The Ghost King CHAPTER 22
A WHISPER IN THE DARK
The night was quiet, the forest beyond the wide courtyard of Spirit Soaring dark and still.
Too quiet, Jarlaxle thought as he stared out from a second-story balcony, where he kept his assigned watch. He heard others in the hallways behind him expressing hope at the calm, but to Jarlaxle, the deceptive peace was just the opposite. The pause revealed to him that their enemies were not foolhardy. The last attack had become a massacre of fleshy crawling beasts - their burned and blasted lumps littered the lawn still.

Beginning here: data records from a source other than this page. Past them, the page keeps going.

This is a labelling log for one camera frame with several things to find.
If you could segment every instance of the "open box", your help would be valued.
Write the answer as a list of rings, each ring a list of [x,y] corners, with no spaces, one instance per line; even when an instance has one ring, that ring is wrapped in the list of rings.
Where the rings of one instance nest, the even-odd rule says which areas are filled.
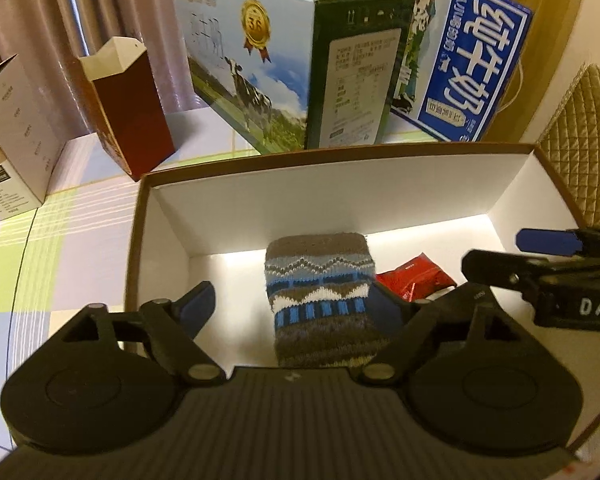
[[[275,366],[264,259],[277,238],[359,232],[377,272],[424,252],[462,283],[472,248],[517,251],[521,228],[583,225],[544,155],[525,144],[364,146],[159,171],[140,187],[125,308],[210,280],[216,311],[196,343],[227,372]],[[519,294],[494,293],[581,384],[573,443],[600,420],[600,334],[537,327]]]

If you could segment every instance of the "printed cow image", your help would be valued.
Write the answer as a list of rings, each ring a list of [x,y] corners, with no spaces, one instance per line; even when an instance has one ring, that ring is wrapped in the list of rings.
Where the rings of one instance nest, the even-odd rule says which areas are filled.
[[[247,126],[247,128],[249,127],[249,110],[253,110],[256,113],[257,120],[254,120],[253,118],[251,120],[264,129],[267,121],[271,120],[271,99],[240,74],[242,67],[237,64],[234,59],[225,57],[224,60],[229,65],[231,76],[234,79],[235,93],[238,96],[238,101],[241,102],[244,108],[245,126]]]

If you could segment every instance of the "checkered tablecloth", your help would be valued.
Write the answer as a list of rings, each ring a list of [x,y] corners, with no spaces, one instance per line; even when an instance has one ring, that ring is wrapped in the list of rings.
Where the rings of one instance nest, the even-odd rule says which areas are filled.
[[[178,151],[161,169],[257,155],[211,108],[167,120]],[[432,140],[397,118],[389,129],[387,142]],[[0,222],[0,390],[85,304],[122,309],[137,192],[92,134],[65,146],[42,207]],[[12,447],[0,414],[0,458]]]

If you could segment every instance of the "ribbed black surface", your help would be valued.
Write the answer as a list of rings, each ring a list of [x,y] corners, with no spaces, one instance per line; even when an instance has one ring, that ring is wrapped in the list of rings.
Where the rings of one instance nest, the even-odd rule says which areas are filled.
[[[570,460],[560,449],[501,459],[453,448],[394,392],[359,386],[343,369],[242,368],[224,386],[189,392],[161,430],[125,449],[20,448],[0,463],[0,480],[540,480]]]

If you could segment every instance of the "blue milk box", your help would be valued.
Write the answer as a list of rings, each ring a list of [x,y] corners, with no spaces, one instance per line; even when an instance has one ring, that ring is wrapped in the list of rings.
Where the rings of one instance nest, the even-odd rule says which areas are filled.
[[[441,140],[479,140],[531,18],[511,0],[415,0],[392,111]]]
[[[372,144],[414,0],[175,0],[196,92],[262,153]]]

But they weren't finished, to be sure. Given Danica's report, given Jarlaxle's understanding of the hatred toward him and toward Cadderly and Danica, he saw no possibility that Spirit Soaring would suddenly be left in peace.
This night was peaceful, though - undeniably so, paradoxically so, eerily so. And in that quiet, with not even the breath of wind accompanying it, Jarlaxle, and Jarlaxle alone, heard a call.
His eyes widened despite his near-perfect control over his emotions, and he reflexively glanced around. He knew how tentative his - and Athrogate's - welcome was at Spirit Soaring, and he could hardly believe his misfortune as another ally, one who would not likely be accepted by any at Spirit Soaring, demanded an audience.
He tried to push that quiet but insistent call away, but its urgency only heightened.
Jarlaxle looked to the forest and focused his thoughts on one large tree, just behind the foliage border. Then, with another glance around, the drow slipped over the balcony railing and nimbly climbed to the ground. He disappeared into the darkness, making his careful way across the wide courtyard.
* * * * *
"Bah, just as I telled ye, elf," a sneering Bruenor Battlehammer said to Drizzt as they watched Jarlaxle slip down from his perch. "Ain't no friend to any other'n Jarlaxle, that one."
A profound sigh reflected Drizzt's deep disappointment.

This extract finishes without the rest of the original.